» **TASK DIRECTIONS**:
In the entries below, find the lines with the word "floor" and copy them.

» **INFORMATION GIVEN**:
^^^^^^^^^^^^^^^^

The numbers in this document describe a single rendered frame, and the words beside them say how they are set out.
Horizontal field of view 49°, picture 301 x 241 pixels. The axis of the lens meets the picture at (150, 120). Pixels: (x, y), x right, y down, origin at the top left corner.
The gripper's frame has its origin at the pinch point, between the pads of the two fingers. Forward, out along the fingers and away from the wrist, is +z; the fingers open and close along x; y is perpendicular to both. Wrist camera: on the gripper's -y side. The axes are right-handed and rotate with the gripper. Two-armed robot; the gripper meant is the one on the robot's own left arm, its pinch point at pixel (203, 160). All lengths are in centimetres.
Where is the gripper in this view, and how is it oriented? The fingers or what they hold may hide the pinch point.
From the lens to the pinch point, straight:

^^^^^^^^^^^^^^^^

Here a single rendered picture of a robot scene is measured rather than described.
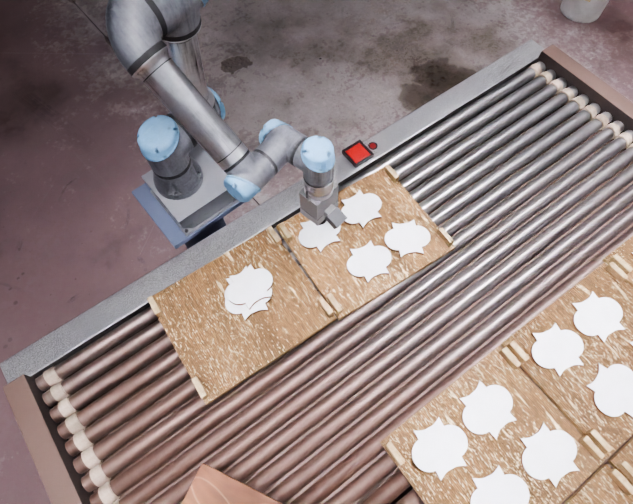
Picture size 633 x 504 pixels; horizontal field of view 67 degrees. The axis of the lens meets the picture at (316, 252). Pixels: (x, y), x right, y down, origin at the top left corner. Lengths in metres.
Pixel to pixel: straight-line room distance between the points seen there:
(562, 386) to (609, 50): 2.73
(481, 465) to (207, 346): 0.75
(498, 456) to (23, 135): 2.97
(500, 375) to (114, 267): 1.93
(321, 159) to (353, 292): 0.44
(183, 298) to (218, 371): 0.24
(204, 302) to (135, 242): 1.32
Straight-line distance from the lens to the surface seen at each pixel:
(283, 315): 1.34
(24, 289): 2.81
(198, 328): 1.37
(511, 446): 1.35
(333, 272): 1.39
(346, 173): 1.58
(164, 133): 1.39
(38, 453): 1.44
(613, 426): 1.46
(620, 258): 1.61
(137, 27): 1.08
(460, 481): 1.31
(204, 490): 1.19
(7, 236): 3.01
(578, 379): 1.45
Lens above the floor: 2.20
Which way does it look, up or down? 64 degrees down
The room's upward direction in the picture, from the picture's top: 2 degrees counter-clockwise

^^^^^^^^^^^^^^^^

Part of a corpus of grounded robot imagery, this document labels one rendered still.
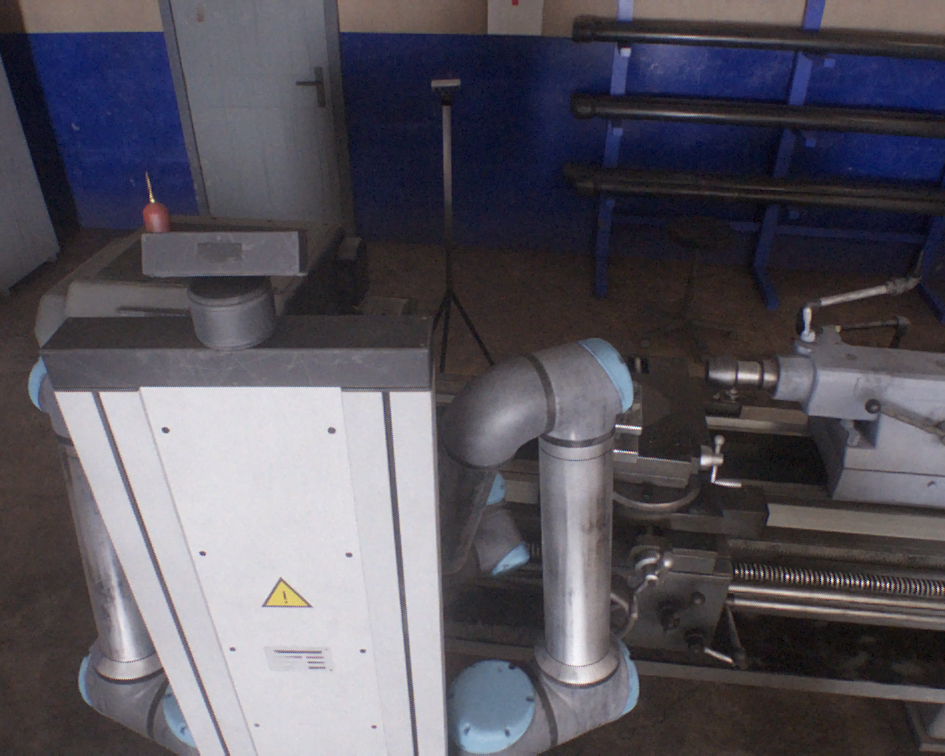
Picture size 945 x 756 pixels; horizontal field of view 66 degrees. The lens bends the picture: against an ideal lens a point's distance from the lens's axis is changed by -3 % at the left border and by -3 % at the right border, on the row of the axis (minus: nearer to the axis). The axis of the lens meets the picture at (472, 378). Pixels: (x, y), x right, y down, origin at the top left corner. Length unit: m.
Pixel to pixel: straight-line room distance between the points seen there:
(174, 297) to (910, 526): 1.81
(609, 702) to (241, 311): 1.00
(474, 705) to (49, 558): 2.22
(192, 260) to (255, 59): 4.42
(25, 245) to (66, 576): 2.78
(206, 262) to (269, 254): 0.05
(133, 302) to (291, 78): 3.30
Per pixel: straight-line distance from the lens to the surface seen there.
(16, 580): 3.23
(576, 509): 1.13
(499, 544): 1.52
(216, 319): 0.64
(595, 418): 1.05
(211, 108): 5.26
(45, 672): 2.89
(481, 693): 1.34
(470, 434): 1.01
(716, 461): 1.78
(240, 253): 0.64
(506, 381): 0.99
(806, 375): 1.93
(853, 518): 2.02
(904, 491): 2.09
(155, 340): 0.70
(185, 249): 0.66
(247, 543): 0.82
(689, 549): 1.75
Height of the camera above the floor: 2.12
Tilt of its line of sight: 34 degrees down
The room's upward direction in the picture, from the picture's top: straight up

^^^^^^^^^^^^^^^^

» **TASK RESULT**:
Lens above the floor: 2.20
Height of the camera above the floor: 2.12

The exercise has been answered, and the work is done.